# Assignment:
Pull out every line of the listing below where "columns" appears.

# Supplied material:
----

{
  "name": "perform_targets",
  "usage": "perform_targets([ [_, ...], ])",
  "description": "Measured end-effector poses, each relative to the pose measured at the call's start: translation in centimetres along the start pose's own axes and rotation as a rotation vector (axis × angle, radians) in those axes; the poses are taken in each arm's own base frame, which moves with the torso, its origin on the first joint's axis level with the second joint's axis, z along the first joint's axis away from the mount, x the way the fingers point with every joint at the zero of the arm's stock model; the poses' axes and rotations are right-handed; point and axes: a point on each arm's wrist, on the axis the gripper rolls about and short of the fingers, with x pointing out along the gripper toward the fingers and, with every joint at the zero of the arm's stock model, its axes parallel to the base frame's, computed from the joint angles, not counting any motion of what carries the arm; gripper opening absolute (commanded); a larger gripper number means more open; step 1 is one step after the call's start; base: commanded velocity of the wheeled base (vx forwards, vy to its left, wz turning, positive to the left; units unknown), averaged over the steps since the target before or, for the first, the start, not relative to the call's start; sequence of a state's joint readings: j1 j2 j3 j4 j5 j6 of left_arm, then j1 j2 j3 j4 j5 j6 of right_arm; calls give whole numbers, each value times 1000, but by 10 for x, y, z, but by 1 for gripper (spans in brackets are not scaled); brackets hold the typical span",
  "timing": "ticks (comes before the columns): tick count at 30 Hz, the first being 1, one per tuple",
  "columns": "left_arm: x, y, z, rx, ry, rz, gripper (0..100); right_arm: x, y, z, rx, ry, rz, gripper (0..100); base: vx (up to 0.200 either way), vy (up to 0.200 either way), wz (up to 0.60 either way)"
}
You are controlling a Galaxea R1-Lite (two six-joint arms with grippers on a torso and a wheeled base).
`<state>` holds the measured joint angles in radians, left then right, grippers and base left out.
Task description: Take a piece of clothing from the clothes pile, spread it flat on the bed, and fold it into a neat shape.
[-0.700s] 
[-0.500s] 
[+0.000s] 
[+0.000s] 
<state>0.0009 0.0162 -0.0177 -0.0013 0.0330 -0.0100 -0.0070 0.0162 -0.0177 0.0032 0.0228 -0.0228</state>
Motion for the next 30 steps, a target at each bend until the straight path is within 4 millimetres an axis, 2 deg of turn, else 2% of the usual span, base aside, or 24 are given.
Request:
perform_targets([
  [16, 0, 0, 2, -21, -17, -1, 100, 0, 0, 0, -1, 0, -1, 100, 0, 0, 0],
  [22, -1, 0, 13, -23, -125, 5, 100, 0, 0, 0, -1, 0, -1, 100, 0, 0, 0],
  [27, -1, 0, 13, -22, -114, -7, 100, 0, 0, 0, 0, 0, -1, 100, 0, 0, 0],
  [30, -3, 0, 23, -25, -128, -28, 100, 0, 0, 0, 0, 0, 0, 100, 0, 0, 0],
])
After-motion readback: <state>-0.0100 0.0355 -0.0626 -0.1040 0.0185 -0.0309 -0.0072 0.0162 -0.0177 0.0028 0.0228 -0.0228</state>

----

# Response:
  "timing": "ticks (comes before the columns): tick count at 30 Hz, the first being 1, one per tuple",
  "columns": "left_arm: x, y, z, rx, ry, rz, gripper (0..100); right_arm: x, y, z, rx, ry, rz, gripper (0..100); base: vx (up to 0.200 either way), vy (up to 0.200 either way), wz (up to 0.60 either way)"

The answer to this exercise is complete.